Procurement notices that are NOT for services your organisation supplies, can be indicators of current or future needs for services you can supply. If so, there is an excellent opportunity to start engaging with the buyer now, to establish and grow the relationship, build rapport, and help shape the future procurement.
Tenderlake enables ambitious professional service organisations to not only identify and win more public contracts but empower each consultant with the real-time information needed to be much more proactive in building relationships with new and existing prospects.
When it comes to configuring searches that capture relevant procurement notices, the traditional approach of searching for keywords and/or CPV codes leads to many missed opportunities.
Every day, relevant procurement notices are published where the buyer describes what they want to buy, using words and phrases that are different to those we were expecting the buyer to use, and classified using wrong or very generic CPV codes.
Tenderlake solves this problem by taking advantage of the AI revolution and by offering AI Search.
Tenderlake AI Searches transforms any description of a service offering or individual expertise into meaning, which is matched with the meaning of procurement notices.
This enables Tenderlake to identify opportunities that are relevant to a description of a business unit, practice area or individual specialism, even if there are no shared words or phrases in the two descriptions.
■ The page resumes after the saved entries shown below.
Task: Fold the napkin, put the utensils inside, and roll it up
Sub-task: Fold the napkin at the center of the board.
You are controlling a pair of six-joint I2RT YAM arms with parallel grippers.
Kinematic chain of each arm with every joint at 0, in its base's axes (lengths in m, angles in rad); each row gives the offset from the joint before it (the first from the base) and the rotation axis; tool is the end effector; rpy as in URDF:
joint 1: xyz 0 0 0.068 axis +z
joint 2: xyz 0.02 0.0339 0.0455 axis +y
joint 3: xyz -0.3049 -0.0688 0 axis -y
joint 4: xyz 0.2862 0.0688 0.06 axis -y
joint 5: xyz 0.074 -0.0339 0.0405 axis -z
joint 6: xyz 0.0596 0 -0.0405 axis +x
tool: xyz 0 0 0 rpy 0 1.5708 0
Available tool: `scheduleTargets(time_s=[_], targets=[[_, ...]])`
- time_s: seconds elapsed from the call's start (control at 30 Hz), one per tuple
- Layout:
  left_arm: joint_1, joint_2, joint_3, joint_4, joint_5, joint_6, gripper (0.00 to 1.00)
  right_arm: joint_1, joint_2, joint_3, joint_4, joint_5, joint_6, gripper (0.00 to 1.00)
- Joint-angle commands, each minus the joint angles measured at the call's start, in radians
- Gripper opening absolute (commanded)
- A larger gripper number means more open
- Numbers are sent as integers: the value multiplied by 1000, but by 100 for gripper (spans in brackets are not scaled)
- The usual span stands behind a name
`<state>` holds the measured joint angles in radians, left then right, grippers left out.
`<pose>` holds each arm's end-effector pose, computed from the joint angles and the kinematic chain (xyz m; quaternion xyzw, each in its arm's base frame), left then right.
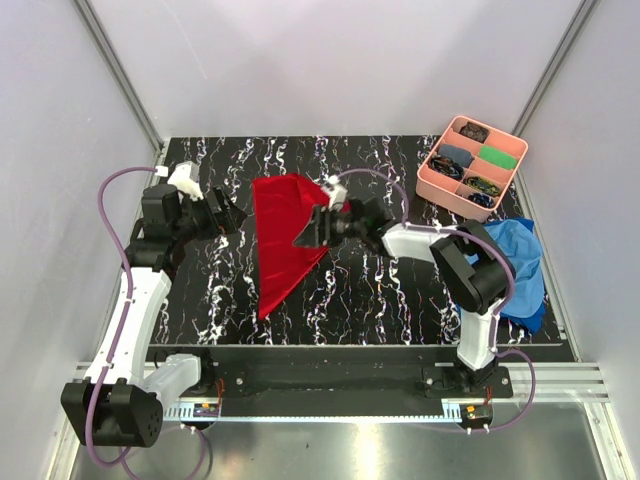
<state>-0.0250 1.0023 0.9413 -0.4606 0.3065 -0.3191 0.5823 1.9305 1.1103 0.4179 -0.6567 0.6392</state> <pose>0.2581 -0.0244 0.3477 -0.0497 0.8574 -0.2149 0.4651 0.3792 0.2932 0.1831 -0.1553 0.7943 0.5198 0.2735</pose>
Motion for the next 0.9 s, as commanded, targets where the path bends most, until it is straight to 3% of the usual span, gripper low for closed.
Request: scheduleTargets(time_s=[0.0,0.13,0.3,0.5,0.87], targets=[[-3,-10,2,51,0,2,99,187,-96,-15,-148,124,-223,69],[-3,-5,1,50,-21,5,99,359,-122,-10,-243,271,-434,70],[-3,9,2,43,-40,11,99,523,-122,-10,-245,465,-616,72],[-3,13,2,39,-61,17,99,596,-68,6,-241,545,-779,73],[-3,13,1,39,-46,12,99,656,22,95,-257,611,-923,75]])
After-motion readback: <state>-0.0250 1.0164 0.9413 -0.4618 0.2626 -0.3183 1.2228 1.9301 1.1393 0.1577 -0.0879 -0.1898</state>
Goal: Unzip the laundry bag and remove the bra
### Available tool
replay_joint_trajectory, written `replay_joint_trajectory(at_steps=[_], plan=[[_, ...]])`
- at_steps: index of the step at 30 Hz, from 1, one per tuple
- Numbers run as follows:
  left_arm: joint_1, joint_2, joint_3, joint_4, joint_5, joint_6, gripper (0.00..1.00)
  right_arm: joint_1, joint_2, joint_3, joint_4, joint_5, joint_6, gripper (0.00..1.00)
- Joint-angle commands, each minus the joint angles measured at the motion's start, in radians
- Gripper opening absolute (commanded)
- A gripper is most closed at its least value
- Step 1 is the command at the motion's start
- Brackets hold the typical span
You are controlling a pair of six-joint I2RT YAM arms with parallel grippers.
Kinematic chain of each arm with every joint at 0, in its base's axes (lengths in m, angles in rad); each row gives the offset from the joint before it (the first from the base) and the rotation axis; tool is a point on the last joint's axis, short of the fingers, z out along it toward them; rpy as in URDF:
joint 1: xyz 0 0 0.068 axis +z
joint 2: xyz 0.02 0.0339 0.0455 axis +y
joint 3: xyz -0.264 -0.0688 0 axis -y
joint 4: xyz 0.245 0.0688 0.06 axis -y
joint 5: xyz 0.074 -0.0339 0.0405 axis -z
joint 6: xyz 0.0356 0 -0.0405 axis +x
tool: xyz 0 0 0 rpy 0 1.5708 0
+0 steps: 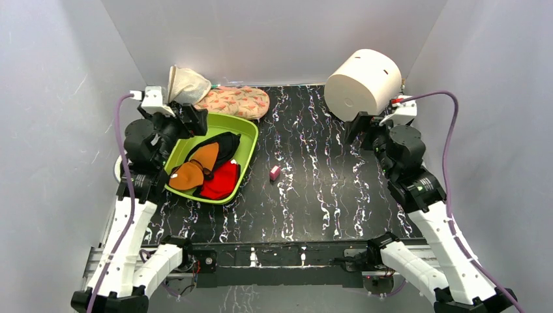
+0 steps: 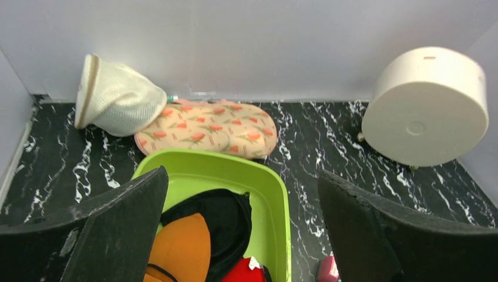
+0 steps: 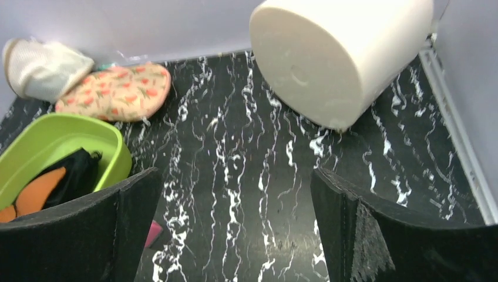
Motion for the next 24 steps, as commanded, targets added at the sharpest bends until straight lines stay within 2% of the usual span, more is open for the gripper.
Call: replay_joint_trajectory(at_steps=[1,8,15,21,24], plan=[[-0.022,0.032,-0.062,0.075,0.023,-0.008,0.98,0.035,0.021,-0.047,0.037,0.044,0.064,0.98],[-0.056,0.100,-0.158,0.145,0.051,-0.016,0.98,0.082,0.108,-0.112,0.088,0.021,0.159,0.98],[-0.107,0.148,-0.205,0.193,0.080,-0.030,0.98,0.110,0.240,-0.157,0.280,-0.113,0.237,0.98],[-0.143,0.179,-0.207,0.219,0.131,-0.041,0.98,0.122,0.447,-0.125,0.473,-0.159,0.318,0.98],[-0.150,0.192,-0.194,0.219,0.159,-0.047,0.98,0.126,0.586,-0.089,0.575,-0.177,0.409,0.98]])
Every stakeholder who receives procurement notices has the opportunity to provide feedback on whether a notice is relevant to be aware of or not.
Based on this feedback, Tenderlake trains a predictive model which is individual to each user. This helps Tenderlake provide each consultant with individual recommendations of additional procurement notices that are likely to be relevant to their interests, even if these procurement notices are not matched with any of the organisation’s searches.
Together with the ability to learn from each consultant's feedback, Tenderlake provides the very best safety net to ensure that no relevant opportunities are missed.
The business case for an ambitious maximalist approach to selling professional services to the public sector is almost always very positive.
Given the typical size of public sector contracts, most organisations will be able to make a positive business case even if they only win one additional public sector contract because of this new approach every five years.
While this is not the result to aim for it puts into perspective that there is no reason for not providing the intelligence for an ambitious approach.
Even if a new win can be small in initial size, it may be the start of a new important relationship and a precursor to much more sizable contracts.
We have observed again and again, how an ambitious maximalist approach has resulted in a surge in motivation among those responsible for winning new business.